Peut-on apprendre l’allemand, entrer dans la langue et la culture, uniquement en l’étudiant en LV2 à raison de 7,5 heures hebdomadaires étalées de la 5ème à la 3ème ? Oui, mais à l’évidence moins bien que si cet apprentissage reposait sur les 16 heures hebdomadaires offertes aux collégiens qui suivent de la 6ème à la 3ème l’enseignement d’une classe bi-langue et d’une section européenne. Pour beaucoup de collégiens (et d’anciens collégiens), la passion de l’allemand est venue d’un échange scolaire. Or, je crains que l’apprentissage de l’allemand en LV2 seulement ne conduise à un recul considérable de ces échanges qui, faut-il le rappeler, dépendent de l’engagement des seuls enseignants, ces mêmes enseignants dont la Ministre annonce certes la relance du recrutement, mais que la suppression des classes bi-langues conduira à l’avenir à se partager entre plusieurs établissements, fautes d’heures de cours suffisantes.
Parlons franchement. Si l’apprentissage de l’allemand en 6ème grâce aux classes bi-langues a pu se maintenir, c’est parce que l’allemand ne s’y trouve pas en concurrence avec l’espagnol. Tel n’est pas le cas en LV2. Là où les deux langues sont proposées, c’est entre 85% et 90% des collégiens en 4ème qui choisissent l’espagnol. Pourquoi en serait-il autrement en 5ème ? L’expérimentation de l’apprentissage de la LV2 en 5ème en cours dans les académies de Toulouse et de Rennes ne montre aucun résultat inverse probant, malheureusement. Dès lors, il est permis de douter sincèrement que l’apprentissage précoce de la LV2, pendant à la suppression des classes bi-langues et des sections européennes, conduise à un progrès quant au nombre de collégiens qui apprendront l’allemand et au niveau de langue qu’ils pourront acquérir au collège. Et je ne crois pas davantage, a fortiori en l’absence du moindre chiffre, que le développement des cours d’allemand au cours préparatoire créera un flux suffisant de germanistes pour le collège.

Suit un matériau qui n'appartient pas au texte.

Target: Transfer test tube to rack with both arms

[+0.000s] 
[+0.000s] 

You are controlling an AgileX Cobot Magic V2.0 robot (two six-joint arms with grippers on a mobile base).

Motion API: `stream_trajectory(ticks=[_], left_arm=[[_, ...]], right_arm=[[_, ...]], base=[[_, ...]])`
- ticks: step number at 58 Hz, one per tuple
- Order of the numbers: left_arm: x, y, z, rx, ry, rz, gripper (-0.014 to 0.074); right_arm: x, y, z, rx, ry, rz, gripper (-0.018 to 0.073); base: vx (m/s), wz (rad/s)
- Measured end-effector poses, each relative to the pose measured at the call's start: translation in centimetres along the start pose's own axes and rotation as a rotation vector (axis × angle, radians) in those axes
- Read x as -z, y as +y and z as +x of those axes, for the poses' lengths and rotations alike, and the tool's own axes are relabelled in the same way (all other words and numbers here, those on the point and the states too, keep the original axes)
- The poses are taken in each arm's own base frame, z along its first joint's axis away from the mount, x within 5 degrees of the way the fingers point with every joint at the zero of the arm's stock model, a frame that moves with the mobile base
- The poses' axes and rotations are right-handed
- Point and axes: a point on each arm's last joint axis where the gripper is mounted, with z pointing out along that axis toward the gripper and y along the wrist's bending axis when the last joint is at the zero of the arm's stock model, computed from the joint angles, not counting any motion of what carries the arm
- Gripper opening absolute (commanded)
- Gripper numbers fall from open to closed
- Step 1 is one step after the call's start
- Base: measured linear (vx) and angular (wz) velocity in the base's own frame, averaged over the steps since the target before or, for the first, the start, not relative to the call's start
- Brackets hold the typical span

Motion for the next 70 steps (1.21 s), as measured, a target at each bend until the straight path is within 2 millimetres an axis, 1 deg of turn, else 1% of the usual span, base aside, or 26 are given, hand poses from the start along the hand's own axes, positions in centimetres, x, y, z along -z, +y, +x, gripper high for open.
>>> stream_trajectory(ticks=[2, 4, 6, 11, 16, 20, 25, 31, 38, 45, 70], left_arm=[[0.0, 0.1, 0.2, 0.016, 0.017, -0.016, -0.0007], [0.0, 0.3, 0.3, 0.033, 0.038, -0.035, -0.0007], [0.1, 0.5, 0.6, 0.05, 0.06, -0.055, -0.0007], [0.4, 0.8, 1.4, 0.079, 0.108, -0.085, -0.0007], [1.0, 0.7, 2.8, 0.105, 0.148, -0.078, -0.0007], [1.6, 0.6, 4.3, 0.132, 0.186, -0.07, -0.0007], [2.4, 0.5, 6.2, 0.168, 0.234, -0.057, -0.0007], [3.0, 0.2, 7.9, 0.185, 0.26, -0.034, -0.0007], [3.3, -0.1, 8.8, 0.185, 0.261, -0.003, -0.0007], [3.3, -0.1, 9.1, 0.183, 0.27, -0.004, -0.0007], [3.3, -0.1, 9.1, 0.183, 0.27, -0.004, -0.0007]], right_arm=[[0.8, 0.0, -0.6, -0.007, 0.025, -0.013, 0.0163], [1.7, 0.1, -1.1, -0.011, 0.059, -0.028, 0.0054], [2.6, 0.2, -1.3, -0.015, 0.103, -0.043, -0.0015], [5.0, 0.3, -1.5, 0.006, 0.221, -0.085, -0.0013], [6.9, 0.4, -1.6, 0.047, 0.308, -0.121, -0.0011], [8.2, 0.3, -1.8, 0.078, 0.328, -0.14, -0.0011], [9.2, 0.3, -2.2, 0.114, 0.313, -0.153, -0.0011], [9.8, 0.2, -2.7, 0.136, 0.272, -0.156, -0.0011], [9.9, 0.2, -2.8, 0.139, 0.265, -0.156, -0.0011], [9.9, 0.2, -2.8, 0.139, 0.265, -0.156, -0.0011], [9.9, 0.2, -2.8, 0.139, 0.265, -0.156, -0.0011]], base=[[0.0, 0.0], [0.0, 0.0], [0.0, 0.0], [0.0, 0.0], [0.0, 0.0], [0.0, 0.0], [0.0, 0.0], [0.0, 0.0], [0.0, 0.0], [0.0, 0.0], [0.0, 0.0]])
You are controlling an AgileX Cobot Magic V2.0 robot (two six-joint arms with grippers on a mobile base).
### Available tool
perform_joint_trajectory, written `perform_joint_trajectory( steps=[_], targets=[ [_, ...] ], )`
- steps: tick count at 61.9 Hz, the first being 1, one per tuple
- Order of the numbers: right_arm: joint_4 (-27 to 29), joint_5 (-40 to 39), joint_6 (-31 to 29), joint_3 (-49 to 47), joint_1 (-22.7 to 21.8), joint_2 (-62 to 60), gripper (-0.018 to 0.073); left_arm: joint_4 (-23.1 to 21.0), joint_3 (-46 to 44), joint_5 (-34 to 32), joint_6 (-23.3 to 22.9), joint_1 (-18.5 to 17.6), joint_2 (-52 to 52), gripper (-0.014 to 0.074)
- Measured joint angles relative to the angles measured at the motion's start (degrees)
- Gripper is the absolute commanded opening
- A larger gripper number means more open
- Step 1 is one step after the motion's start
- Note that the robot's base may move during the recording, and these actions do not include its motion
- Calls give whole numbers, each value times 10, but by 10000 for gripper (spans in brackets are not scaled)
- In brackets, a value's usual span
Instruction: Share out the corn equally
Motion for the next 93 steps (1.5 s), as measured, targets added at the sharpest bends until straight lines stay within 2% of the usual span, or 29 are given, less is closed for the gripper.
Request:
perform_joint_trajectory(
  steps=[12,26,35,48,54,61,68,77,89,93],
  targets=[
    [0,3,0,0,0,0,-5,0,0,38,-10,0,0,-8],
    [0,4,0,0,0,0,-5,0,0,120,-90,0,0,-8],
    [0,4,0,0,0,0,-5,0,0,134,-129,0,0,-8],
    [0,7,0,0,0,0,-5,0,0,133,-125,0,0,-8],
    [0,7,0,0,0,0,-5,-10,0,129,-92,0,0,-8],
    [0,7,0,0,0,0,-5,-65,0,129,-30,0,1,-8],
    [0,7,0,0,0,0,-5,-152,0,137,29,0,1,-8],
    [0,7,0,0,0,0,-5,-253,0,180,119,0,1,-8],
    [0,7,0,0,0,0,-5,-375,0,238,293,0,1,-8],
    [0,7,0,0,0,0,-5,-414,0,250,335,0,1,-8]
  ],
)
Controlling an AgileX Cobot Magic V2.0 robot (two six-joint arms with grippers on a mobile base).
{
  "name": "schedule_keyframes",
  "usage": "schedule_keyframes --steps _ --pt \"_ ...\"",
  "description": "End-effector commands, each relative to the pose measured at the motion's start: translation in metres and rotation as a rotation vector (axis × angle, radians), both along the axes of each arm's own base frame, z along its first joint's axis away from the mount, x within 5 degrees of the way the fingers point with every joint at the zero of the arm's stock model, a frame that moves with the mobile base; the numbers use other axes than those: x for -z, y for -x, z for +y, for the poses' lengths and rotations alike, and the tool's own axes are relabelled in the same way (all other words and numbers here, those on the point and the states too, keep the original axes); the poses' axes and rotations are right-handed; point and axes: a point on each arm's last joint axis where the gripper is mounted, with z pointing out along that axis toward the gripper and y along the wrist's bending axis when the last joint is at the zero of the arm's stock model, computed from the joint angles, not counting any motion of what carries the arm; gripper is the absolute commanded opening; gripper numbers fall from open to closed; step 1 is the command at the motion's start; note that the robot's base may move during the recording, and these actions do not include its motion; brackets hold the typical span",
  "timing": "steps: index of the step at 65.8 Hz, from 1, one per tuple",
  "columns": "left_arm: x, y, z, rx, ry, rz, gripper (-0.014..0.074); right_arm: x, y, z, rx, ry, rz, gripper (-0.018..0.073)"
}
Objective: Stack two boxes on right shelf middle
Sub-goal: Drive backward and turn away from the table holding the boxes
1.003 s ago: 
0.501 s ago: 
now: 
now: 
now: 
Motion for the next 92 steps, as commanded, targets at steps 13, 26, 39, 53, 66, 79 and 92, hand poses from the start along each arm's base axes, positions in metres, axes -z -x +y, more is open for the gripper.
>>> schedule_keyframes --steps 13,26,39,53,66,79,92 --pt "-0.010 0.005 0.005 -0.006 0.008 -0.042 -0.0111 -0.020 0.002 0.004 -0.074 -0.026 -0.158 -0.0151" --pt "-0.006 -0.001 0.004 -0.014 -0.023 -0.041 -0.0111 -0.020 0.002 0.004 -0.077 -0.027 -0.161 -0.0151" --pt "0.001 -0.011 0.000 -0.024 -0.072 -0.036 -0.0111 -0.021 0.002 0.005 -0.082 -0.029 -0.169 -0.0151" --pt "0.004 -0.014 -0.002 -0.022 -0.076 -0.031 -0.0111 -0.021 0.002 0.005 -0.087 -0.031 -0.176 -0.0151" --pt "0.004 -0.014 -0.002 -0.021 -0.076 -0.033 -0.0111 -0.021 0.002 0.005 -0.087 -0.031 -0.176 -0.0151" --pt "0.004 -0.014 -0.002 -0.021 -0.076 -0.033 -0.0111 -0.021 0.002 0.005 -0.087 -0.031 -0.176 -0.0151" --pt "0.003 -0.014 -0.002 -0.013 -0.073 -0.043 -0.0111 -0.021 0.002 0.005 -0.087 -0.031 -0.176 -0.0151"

Voilà pourquoi je pense que la Ministre de l’Education nationale se trompe. L’affaissement rapide de l’apprentissage de l’allemand en France que je redoute si les dispositions en cause de la réforme du collège étaient adoptées sans amendement est une perspective redoutable et inacceptable. Je ne saurais m’y résoudre, pas seulement parce que l’Allemagne et l’allemand font depuis toujours partie de ma vie, vie professionnelle hier, vie parlementaire aujourd’hui, mais parce que je ne peux imaginer d’avenir pour notre pays et sa jeunesse sans ce lien particulier avec l’Allemagne. Voilà pourquoi je fais mien, avec tant d’autres, ce combat pour l’apprentissage privilégié de la langue allemande en France. Voilà pourquoi j’attends de la Ministre et du gouvernement qu’ils entendent enfin tous les acteurs de cette mobilisation.